Silos

There was a point– I think in the late 1070s– when I realized that events and ideas and concerns seem to come in waves. If I remember correctly, I was struck then by a wave of explosions in grain silos. There seemed to be a period, perhaps over a year or more, when the things exploded one after the other. More recently, I’ve been struck by a what looks like an endless string of mining disasters. My students might call this sort of thing ironic, but it’s really happenstance.

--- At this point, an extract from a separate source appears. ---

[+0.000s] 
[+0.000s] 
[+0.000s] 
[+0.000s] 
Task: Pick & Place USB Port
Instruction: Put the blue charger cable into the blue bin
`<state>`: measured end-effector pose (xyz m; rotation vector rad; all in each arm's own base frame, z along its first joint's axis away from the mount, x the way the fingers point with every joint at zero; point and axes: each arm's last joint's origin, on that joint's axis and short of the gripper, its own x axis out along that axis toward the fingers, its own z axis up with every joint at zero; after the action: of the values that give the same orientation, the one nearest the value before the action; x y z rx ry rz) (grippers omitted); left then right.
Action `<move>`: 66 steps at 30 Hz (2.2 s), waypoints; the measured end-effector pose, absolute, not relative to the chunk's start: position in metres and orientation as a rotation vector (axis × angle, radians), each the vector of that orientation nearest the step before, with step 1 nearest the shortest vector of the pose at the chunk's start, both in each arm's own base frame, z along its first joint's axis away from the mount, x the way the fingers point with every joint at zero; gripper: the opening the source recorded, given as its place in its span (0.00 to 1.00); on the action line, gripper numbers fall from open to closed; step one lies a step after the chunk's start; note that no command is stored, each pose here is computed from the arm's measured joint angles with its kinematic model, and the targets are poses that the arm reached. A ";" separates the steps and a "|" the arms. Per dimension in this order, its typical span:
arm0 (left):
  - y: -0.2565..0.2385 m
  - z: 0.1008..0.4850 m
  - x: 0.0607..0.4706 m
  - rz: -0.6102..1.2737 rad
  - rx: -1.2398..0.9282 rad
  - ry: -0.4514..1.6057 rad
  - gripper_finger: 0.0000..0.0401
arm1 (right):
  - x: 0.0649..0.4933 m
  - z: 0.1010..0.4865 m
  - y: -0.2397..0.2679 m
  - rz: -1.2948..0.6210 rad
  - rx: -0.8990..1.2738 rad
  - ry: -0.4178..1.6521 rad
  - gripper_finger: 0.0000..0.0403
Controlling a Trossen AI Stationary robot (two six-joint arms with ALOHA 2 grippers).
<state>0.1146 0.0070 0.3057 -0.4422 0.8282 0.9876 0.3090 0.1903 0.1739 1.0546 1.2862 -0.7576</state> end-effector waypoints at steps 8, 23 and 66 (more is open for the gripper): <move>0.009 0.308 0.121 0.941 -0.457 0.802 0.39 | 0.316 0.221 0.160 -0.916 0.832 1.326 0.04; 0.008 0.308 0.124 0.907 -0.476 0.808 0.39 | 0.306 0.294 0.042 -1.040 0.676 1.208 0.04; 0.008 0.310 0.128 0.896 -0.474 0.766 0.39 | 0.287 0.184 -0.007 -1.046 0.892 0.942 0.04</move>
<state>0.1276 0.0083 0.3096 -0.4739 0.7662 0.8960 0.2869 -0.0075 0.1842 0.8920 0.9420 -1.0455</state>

Happenstance isn’t meaningless. So when I start seeing patterns, I pay attention. Most recently, as the last few posts would suggest, there’s been a suite of stories discussing the market, and the market’s relationship to education. Obviously, as a teacher in propitiatory education, this is a subject that I find relevant. Educators tend to see themselves as existing in a space or even a world separate from commerce, of course, even though the separation is apparent rather than real.

Still, education is supposed to give a student some distance from commerce, a perspective that puts the profit motive, with its short term thinking and often brutal self-interest, into a larger perspective. A market ideology would like us to believe, at some level, that the market epitomizes human nature and, as such, should be an object of veneration if not worship. It doesn’t, of course, any more than, say, a game of football sums up human nature.

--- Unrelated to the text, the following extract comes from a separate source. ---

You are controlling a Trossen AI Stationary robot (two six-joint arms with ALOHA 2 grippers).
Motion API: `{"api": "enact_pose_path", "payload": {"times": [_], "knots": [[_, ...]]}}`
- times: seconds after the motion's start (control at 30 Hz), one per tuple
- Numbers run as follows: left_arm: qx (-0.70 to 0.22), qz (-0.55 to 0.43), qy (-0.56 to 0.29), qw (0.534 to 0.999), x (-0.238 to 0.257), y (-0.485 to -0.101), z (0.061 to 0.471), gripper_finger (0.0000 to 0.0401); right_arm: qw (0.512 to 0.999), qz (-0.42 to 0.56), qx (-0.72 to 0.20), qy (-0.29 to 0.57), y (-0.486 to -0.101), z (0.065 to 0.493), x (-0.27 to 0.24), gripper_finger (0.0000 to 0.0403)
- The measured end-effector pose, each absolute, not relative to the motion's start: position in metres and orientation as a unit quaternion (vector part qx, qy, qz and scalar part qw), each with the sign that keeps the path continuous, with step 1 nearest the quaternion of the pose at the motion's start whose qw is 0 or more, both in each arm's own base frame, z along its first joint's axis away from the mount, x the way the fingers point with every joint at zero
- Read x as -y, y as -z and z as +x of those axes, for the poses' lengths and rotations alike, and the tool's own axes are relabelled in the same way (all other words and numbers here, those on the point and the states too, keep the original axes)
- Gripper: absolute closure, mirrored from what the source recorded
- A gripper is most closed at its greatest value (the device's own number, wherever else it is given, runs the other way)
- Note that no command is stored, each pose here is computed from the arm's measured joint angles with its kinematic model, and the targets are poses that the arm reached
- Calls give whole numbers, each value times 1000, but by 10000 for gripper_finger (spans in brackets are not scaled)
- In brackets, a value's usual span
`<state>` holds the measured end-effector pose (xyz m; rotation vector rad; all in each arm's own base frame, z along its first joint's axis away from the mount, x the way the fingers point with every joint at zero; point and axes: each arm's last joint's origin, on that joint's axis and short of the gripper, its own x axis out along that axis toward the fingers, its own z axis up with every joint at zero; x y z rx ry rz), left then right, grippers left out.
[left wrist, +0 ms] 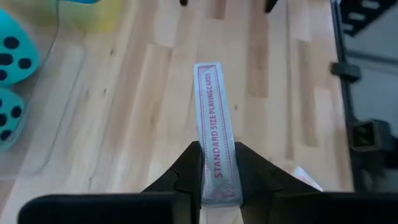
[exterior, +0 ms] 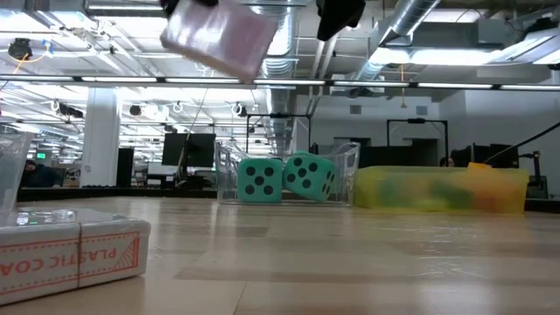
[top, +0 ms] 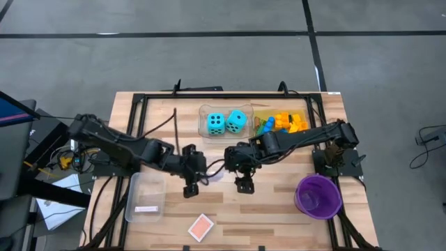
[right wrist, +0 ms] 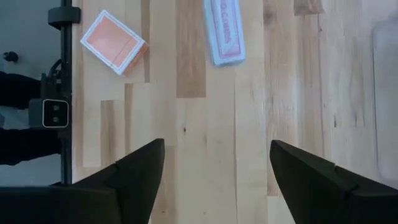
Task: Pick & Place Toys
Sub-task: Put the pink deck of cards into the white transparent bin
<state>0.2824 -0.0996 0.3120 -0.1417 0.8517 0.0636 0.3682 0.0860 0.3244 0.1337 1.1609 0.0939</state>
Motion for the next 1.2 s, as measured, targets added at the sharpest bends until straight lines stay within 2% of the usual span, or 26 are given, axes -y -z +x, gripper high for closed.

Still, as Marx noted, exchange or trade is too deeply rooted in human culture to disappear anytime soon. Educators may not want to be business people, and we may believe that the market risks corruption, but we can’t ignore it. That’s why I like this piece on the University College London’s so-called technology transfer program. I think it shows that, with careful thought, the profit and not-for-profit motives can peacefully co-exist. It’s difficult but it’s possible.

Another Market Fable

Market irrationality’s darkest side is the way it so often so violently kills the geese that’s laid its golden eggs. The financial folks keep reinventing ways of making absurd amounts of money because their most successful inventions, derivatives being the most recent example, tend to explode. This time, too, due to another market innovation– the interlocking global capital markets– the self-destruction has led to a continuing world wide meltdown, from Iceland to Portugal.

In the wake of all of this we must be developing a whole slew of new aphorisms that all say something like, “when the banks mess up, the poor pay the bills.” Of course, there’s really nothing new in that at all. This, I think, ought to be the context through which we think about net-neutrality in general and Tim Berners-Lee’s recent piece, “Long Live the Web: A Call for Continued Open Standards and Neutrality,” first published in the Scientific American.

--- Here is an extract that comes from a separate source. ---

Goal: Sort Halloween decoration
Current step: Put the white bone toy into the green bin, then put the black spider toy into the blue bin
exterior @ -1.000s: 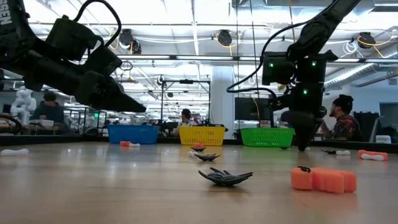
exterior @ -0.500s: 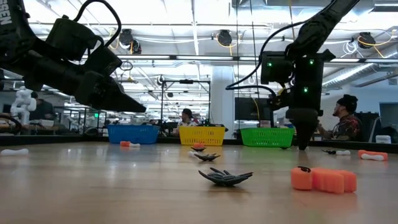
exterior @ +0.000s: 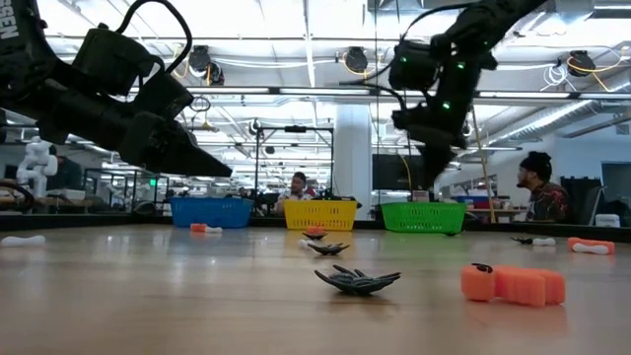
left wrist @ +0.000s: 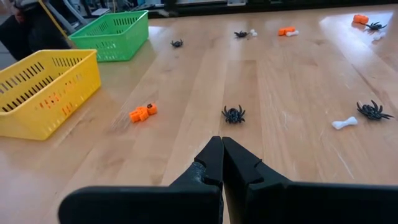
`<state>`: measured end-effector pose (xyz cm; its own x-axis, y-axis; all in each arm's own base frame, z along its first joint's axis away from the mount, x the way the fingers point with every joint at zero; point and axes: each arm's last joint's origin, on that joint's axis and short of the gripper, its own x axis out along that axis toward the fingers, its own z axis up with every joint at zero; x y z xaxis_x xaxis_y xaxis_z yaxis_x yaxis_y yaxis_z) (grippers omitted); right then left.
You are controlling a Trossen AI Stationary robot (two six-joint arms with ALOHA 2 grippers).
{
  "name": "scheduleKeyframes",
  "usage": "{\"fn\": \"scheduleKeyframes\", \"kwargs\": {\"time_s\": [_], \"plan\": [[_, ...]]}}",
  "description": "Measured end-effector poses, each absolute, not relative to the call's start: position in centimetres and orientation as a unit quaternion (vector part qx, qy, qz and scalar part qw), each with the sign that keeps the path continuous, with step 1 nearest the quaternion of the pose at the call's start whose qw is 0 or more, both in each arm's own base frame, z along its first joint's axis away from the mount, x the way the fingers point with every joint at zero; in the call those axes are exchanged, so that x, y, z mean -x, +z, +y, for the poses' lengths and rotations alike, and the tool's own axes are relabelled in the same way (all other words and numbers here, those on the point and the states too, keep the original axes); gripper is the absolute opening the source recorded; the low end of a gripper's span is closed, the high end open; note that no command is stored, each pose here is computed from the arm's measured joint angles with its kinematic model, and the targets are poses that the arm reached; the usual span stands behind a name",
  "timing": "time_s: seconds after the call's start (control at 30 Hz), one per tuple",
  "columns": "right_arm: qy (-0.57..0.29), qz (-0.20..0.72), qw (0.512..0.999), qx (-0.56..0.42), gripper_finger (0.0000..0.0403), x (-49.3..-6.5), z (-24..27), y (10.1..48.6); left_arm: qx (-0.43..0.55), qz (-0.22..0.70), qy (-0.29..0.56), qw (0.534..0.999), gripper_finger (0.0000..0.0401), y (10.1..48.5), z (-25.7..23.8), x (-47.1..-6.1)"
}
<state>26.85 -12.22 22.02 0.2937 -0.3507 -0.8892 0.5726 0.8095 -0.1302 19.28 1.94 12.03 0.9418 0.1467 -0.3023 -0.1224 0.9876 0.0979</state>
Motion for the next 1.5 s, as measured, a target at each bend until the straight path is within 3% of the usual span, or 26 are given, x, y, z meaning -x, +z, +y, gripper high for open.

Berner’ persuasively suggests that we are reaching an important turning point. If we kill the goose we won’t get any more eggs. It’s not too complicated, in the end, although the ramifications might be very completed as well as damaging. “The primary design principle underlying the Web’s usefulness and growth,” Berners says, is universality.” If it’s not universal; it’s not the web. If it’s not the web, (digital communications) innovation slows to a crawl or stops altogether.

A Market Fable

As most economists recognize (sort of) markets are not bastions of “perfect reason.” They are human institutions and like all human insinuations they are full of all sorts of nonsense if for no other reason than that cognition cannot be separated from emotion. We can try to be objective and emotionless, but there’s a limit. We love a good yarn and that means we get into trouble much too easily.

That’s why I enjoyed the story of the failure of the Founders College so much. It’s a good example of how absurdly faithful people can be to the idea of the market– the all too visible hand that makes everything work– perhaps especially when they’ve been ideologically seduced by a faux philosophy, especially a faux market philosophy. I sometimes think unreal ideas have a special attraction.

If you can believe Ayn Rand, in other words, and you can be convinced that “Objectivism” is a legitimate form of philosophical inquiry, then I think you can really be convinced of anything. Why not start your own college? Sometimes this persistent credulousness is just silly, as when someone made millions selling pet rocks. But it can be dangerous, too, as the continuing financial crisis shows.

This story is irony all the way down. There’s the irony of the silliness of Rand’s ideas, the irony that grown men and women believed them and then tired to found a college based on them, and then the irony that the scheme went largely undiscovered becuase the prevelant pro-market fever precludes substantive regulations. A perfect storm of objective market nonsense.